Das Karussell des Irrenhauses BRD dreht sich weiter und weiter. Und wer glaubte, es könne nicht noch abstruser und degenerierter im einstigen Land der Dichter und Denker hergehen, wurde wieder einmal eines besseren belehrt.

Denn die Ampel-Koalition stellte jüngst ihren Vorschlag zum neuen „Selbstbestimmungsgesetz“ vor. Darin vorgesehen ist unter anderem, dass jeder Bürger ab 14 Jahren einmal pro Jahr sein Geschlecht und seinen Vornamen ändern dürfe, und dies keinem psychologischem Gutachten mehr bedürfen soll. Bisher mussten Transsexuelle zwei psychologische Gutachten vorlegen, damit sie ihr Geschlecht ändern dürfen. Gerade für Kinder und Jugendliche macht dies natürlich Sinn, da so ein Missbrauch durch Dritte oder eine einfache pubertäre Sinnkrise ausgeschlossen werden kann.

Weitere Probleme dieses Gesetzes sind natürlich offenkundig. Wie steht es um die Sicherheit für Frauen und Mädchen, wenn Triebtäter dies ausnutzen und somit in die intimsten Lebensbereiche eindringen? Als diese Frage ein Journalist der Bundesfamilienministerin Lisa Paus auf der Pressekonferenz zur Vorstellung dieses unsäglichen Gesetzes stellte, kam von dieser bloß die Antwort, dass Transfrauen ja Frauen sein. Das klingt wieder einmal nach typischem grünen Realitätsverlust.

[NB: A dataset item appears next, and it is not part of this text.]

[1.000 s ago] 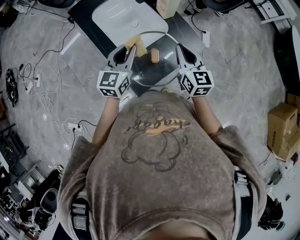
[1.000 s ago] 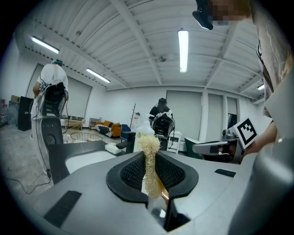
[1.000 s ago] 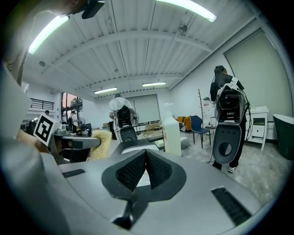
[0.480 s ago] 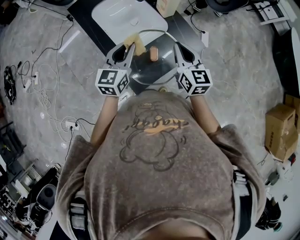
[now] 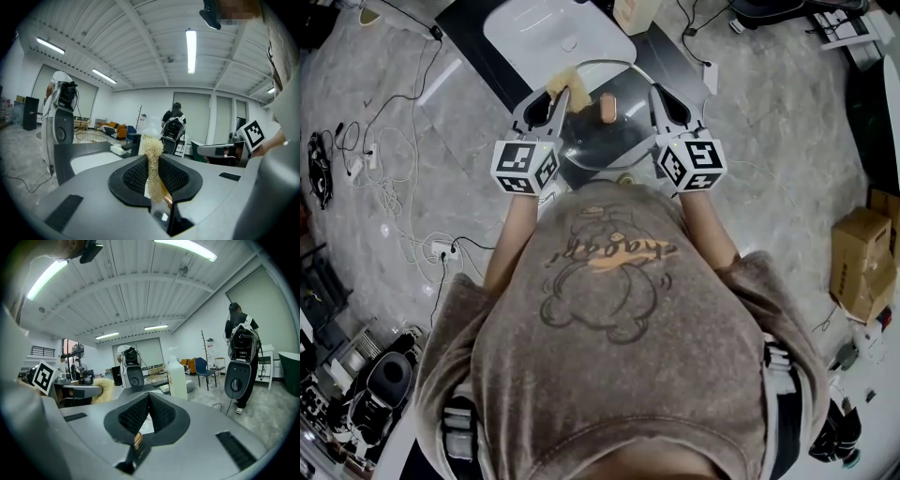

Im Grunde ist die gesamte Genderdebatte keine wissenschaftliche, sondern eine zutiefst ideologische. Grüne und rote Kulturmarxisten wollen die Menschen in ihrem Sinne umerziehen. Im Zweifel natürlich die Kinder von ihren Eltern entwurzeln und zu einem Kulturkampf der Generationen aufrufen wie es schon die Kommunisten vor ihnen taten.

Das diese Debatte mit Wissenschaft rein gar nichts zu tun hat, zeigen zwei weitere Beispiele aus der jüngsten Vergangenheit. Am Kölner Dom stand seit jeher der sogenannte „Domherrenfriedhof“. Dort liegen bisher bloß die Domkapitulare, alles Männer. Doch laut einiger Verwirrter, wäre der Name trotzdem nicht mehr zeitgemäß und soll ab nächstem Jahr bloß „Domfriedhof“ heißen. Welcher Minderheit damit nun geholfen sein soll bleibt offen.

Auch die Toleranz ist bei den Genderverwirrten häufig eine Einbahnstraße. So werden Personen, die eine andere Meinung vertreten, schnell denunziert und als „rechtsradikal“ abgestempelt. Zuletzt wurde wieder einmal ein Vortrag einer Biologin an der Humboldt Universität in Berlin abgesagt, weil ein Studentenverbund, der sich ironischerweise auch noch als kritische Juristen bezeichnet, zu Protesten aufgerufen hatte. Diese Art der Unterdrückung von anderen Meinungen ist bei linken Moralaposteln schon lange Usus und wird von den Medien und der Politik meist nur wenig kritisiert.

Eins ist klar. Die Macher dieses Gesetzes befinden sich im Kampf gegen die Familie und die Natur. Wir als anständige Deutsche und Europäer sind aufgefordert sie zu verteidigen!